It is also necessary to define the context within which the risks must be managed so as to set the scope for the risk management process. The context includes the external environment in which the organisation operates and key areas of internal context such as organisational culture and structure, internal stakeholders. The external environment of a project may include the business, social, regulatory, financial, and political environment. The perceptions and values of the external stakeholders should be taken into consideration while development the risk management plan. Defining the internal context will help in understanding the capabilities of the organisation in terms of resources (such as people, systems, processes, and capital), goals and objectives, and strategies that are in place to achieve them.

After putting in place the risk management process, the process should be monitored and reviewed on an ongoing basis. This is necessary as the factors that may affect the likelihood and consequences of a risk event may change. Similarly, the factors that may affect the suitability or cost of the risk mitigation options may also change. Monitoring and reviewing on an ongoing basis will provide the necessary inputs to introduce the necessary changes in the risk management process in a systematic manner.

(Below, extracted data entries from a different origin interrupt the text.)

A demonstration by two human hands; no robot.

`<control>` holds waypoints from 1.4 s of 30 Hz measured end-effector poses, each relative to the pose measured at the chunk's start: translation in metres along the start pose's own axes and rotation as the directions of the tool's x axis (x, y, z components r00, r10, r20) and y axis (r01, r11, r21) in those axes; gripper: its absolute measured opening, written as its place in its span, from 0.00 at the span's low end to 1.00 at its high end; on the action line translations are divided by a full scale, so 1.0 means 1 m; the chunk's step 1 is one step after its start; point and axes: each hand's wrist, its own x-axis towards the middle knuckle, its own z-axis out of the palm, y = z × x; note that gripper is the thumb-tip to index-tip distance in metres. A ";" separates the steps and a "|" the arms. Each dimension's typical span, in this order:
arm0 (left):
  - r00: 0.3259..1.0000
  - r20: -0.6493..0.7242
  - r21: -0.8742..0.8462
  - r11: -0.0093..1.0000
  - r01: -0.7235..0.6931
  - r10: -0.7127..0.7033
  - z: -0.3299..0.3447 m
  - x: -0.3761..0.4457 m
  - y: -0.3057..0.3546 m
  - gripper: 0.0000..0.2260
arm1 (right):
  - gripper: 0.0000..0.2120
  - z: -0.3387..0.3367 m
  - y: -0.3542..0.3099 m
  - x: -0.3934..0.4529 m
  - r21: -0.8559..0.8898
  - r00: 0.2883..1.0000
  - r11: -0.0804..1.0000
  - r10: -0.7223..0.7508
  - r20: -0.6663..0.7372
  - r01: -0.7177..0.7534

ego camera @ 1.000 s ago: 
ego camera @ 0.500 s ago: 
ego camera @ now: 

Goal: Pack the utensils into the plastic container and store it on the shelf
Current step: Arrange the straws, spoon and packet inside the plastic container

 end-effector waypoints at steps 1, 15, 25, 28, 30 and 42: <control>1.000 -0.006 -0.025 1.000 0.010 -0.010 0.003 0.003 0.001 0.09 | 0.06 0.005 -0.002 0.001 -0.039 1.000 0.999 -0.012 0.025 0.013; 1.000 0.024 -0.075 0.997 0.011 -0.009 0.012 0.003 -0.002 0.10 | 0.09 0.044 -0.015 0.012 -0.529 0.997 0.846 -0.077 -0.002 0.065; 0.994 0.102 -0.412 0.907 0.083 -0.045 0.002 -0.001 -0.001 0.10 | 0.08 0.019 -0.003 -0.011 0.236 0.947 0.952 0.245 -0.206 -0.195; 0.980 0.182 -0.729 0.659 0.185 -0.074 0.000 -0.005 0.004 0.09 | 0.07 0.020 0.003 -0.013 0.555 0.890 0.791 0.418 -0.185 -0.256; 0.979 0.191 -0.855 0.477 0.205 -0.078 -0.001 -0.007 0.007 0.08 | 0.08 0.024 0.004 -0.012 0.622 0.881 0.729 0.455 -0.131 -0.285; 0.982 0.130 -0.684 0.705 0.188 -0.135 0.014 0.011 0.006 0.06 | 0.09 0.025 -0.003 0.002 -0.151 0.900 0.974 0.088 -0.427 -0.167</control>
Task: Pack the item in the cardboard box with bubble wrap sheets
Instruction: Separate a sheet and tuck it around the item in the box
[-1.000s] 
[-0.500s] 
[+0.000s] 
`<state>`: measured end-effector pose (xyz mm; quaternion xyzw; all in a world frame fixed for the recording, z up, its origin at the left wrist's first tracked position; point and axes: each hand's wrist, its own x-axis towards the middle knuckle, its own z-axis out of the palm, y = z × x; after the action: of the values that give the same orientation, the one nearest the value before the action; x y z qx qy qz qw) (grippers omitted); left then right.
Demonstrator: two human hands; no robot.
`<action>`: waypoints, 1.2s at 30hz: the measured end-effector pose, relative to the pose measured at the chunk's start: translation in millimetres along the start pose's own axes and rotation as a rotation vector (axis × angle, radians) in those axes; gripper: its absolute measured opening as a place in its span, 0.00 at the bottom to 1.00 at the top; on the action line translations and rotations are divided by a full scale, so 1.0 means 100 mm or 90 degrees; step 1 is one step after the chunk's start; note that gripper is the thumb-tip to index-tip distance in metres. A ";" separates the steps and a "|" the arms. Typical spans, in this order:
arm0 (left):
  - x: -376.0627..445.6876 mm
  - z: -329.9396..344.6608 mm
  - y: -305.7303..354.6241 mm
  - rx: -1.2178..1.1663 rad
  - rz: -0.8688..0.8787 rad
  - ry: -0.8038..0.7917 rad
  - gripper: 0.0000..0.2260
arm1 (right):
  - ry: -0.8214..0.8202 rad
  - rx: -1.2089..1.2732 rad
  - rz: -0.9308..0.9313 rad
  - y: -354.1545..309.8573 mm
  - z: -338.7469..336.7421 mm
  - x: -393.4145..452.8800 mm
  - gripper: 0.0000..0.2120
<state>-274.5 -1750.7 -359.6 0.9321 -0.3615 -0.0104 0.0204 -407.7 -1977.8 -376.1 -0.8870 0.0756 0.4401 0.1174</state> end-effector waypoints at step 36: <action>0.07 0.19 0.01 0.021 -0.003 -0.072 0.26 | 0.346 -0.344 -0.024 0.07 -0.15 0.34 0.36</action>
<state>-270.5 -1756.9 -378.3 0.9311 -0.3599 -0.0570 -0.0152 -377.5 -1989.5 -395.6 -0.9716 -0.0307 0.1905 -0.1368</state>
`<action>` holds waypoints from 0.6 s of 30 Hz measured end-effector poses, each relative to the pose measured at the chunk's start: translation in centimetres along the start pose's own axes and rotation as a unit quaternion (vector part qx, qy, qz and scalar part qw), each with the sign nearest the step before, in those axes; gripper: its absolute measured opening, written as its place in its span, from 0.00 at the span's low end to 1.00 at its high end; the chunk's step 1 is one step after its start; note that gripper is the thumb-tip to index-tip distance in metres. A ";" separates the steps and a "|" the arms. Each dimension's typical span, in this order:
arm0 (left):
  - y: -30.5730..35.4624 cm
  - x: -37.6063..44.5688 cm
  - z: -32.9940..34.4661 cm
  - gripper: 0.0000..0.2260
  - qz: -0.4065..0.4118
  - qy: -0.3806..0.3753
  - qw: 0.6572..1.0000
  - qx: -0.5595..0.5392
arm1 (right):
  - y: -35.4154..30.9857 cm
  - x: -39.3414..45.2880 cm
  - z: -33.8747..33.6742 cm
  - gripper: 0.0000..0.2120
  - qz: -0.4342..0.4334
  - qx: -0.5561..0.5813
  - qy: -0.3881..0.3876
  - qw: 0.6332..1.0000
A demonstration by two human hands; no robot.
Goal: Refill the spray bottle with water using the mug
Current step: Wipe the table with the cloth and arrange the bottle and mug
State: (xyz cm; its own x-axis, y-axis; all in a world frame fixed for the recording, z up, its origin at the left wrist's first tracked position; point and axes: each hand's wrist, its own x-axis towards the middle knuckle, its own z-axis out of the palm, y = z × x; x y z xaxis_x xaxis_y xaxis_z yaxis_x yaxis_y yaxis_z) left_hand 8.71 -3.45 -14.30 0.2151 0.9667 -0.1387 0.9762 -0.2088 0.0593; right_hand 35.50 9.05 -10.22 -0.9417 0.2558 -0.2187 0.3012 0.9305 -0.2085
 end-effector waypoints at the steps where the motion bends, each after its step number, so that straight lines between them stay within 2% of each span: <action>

Risk management should not be considered as a process established at the beginning of the project conceptualisation but it is a continuous process which has to be carried in all the phases of project lifecycle. The key milestone points in the project lifecycle when risk management should be done are while carrying out feasibility analysis, preparing business case before launching the tendering process, interacting with bidders during the procurement process, and at the time of contract award. The objectives of the risk management process though changes as the project evolves over the lifecycle. During feasibility analysis, the objective of risk management is on preliminary identification and assessment of project risks, primarily using qualitative risk analysis technique. During business case, the objective of risk management is to thoroughly identify, analyse, and quantify the risks to determine the appropriate risk treatment strategies. Risks identified during this phase are included in project's financial models prepared by conceding authority so as to make it comparable with private sector's model. The objective of risk management during procurement process is to further refine the risk management analysis and strategy in the light of the feedback and input from private sector on project risk profile and risk transfer issues. Undertaking risk management during procurement process also provide an opportunity to analyse and negotiate the risks between the conceding authority and private sector. Finally, the risk management objective at the time of contract award is refinement of the risk analysis undertaken, taking into account the negotiated positions of the public sector and private sector on risk allocation and treatment.